Historique des infusions
Si l'on raconte que certains hommes préhistoriques reconnaissaient déjà certaines vertus aux plantes, c'est en Mésopotamie et en Egypte que les premiers écrits des grandes civilisations nous apportent la reconnaissance officielle des plantes comme source de bienfaits pour l'homme. Menthe, Fenouil et Cardamome faisaient déjà partie des herbes médicinales de l'Antiquité.
Si Pline le Vieux évoque dans ses écrits des jardins de plantes cultivées pour leurs vertus thérapeutiques, il faut attendre le Moyen Age pour que les plantes soient reconnues à part entière.
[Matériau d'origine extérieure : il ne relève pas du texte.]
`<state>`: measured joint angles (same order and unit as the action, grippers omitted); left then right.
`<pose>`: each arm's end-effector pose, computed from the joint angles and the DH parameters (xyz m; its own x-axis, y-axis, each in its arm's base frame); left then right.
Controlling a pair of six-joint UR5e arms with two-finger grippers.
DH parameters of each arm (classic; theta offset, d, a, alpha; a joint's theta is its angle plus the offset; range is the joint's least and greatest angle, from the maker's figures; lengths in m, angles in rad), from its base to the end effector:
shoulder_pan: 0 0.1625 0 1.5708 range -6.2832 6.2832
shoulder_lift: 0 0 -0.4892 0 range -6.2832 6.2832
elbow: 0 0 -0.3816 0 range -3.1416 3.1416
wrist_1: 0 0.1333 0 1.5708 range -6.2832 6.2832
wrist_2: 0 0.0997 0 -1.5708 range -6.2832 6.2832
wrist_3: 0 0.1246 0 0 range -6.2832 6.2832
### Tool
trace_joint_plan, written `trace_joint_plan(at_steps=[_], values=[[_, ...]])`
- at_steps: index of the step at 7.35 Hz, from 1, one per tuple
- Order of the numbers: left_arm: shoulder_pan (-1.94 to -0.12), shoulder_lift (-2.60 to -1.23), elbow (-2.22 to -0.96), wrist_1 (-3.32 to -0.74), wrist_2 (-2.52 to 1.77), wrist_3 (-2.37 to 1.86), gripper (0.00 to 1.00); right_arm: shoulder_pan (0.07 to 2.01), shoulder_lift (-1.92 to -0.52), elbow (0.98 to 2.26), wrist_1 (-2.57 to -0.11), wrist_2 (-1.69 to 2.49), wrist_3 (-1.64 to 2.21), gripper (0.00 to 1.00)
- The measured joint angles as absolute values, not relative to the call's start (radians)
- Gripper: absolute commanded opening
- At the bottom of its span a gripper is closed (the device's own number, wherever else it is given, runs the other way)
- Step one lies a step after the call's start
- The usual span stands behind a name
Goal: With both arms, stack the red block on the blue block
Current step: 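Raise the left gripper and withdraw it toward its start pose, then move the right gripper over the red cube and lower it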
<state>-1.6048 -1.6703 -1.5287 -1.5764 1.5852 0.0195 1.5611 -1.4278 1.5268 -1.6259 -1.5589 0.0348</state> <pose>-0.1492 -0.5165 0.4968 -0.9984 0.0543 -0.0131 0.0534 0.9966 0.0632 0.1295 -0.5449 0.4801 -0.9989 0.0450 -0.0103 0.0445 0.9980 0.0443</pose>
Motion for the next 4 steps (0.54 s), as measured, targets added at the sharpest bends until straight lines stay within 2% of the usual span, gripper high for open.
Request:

Les couvents cultivent alors plantes médicinales en parallèle des jardins potagers.
Avec le siècle des Lumières arrive le renouveau des pratiques médicales et, avec elles, le tri et la mise à l'écart de traitements ressemblant plus à des élixirs d'alchimistes. Les plantes locales sont alors récoltées et employées sous forme de tisanes, décoctions et onguents. Cette tradition prend fin sous le régime de Vichy avec l'abolition définitive du diplôme d'herboriste.
L'Homme et la Nature
A partir de 1940, ce savoir sera exercé par les pharmaciens.
Malgré ces obstacles officiels, l'intérêt pour une médecine plus naturelle a toujours fait partie
intégrante de l'humanité et connaît aujourd'hui un regain certain, retissant ce fil d'Ariane si
précieux entre l'Homme et la Nature. Phytothérapie, aromathérapie et depuis peu gemmothérapie
(médecine des bourgeons)... elles sont au coeur de bien des recherches scientifiques
et n'ont encore révélé qu'une infime partie de leurs secrets.
Chacun d'entre nous conserve en mémoire un souvenir d'une tisane concoctée avec amour par une grand-mère ou un moment de sérénité autour d'une tasse bouillante aux senteurs réconfortantes. Ce sont ces moments privilégiés bienfaiteurs que la Nature nous apporte et que Pagès apprivoise.